INSTRUCTIONS TO FOLLOW —
Whenever the word "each" turns up in a line below, that line should be copied.

SUPPLIED DATA —
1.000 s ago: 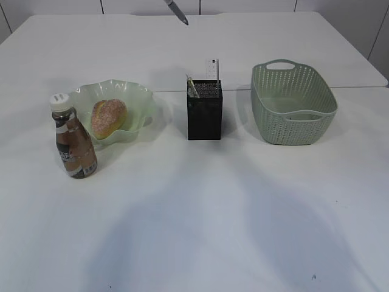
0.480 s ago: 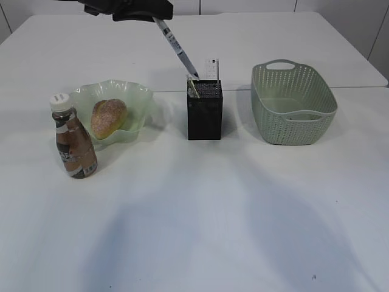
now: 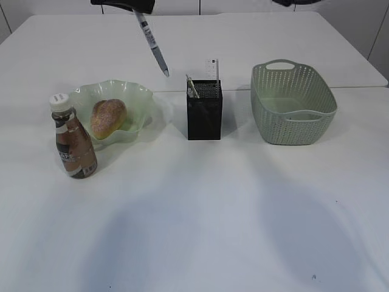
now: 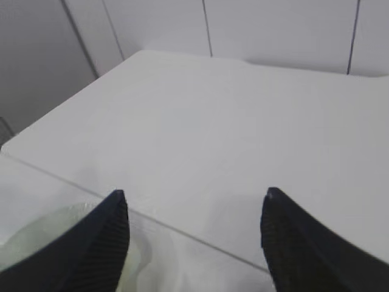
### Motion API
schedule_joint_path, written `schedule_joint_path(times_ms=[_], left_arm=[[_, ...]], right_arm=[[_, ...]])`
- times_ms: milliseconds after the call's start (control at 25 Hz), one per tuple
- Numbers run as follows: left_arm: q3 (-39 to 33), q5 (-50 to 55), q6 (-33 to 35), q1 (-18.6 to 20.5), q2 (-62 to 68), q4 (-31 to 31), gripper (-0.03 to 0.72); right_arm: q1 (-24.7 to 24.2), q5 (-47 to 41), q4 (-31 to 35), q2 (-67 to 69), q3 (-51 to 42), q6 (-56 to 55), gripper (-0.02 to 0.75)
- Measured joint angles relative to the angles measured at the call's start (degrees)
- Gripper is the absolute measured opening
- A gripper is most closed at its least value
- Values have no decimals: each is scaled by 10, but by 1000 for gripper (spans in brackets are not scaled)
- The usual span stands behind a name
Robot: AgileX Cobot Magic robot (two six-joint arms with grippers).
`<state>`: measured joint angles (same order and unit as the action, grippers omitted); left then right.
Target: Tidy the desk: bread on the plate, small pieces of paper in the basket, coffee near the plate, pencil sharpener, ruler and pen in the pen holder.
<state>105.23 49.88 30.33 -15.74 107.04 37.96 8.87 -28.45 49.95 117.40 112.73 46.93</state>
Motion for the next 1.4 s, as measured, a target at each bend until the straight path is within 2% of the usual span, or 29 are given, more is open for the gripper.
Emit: schedule_joint_path(times_ms=[160,280,480,640,680,720,960,1400], left_arm=[[25,25,-6,0,0,-19,93],[29,33,-8,0,0,-30,94],[29,37,-8,0,0,-35,94],[29,29,-8,0,0,-37,94],[29,22,-8,-2,0,-40,94],[29,14,-8,-6,0,-41,94],[29,-47,-8,-42,0,-55,96],[29,-149,-5,-92,54,-67,97]], right_arm=[[0,-112,-96,0,0,-45,533],[0,-193,-179,0,0,-114,533],[0,-307,-274,0,0,-247,533],[-2,-373,-354,0,5,-330,533],[-2,-373,-354,0,5,-330,533],[-2,-401,-400,0,17,-367,533],[-2,-422,-499,0,45,-416,533],[-2,-427,-542,0,45,-427,499]])
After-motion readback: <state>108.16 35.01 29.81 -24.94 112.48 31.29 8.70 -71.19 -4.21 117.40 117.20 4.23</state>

EXERCISE SOLUTION —
- Values have no decimals: each is scaled by 10, but by 1000 for gripper (spans in brackets are not scaled)
Motion for the next 1.4 s, as measured, a target at each bend until the straight path is within 2% of the usual span, or 29 are given, more is open for the gripper.

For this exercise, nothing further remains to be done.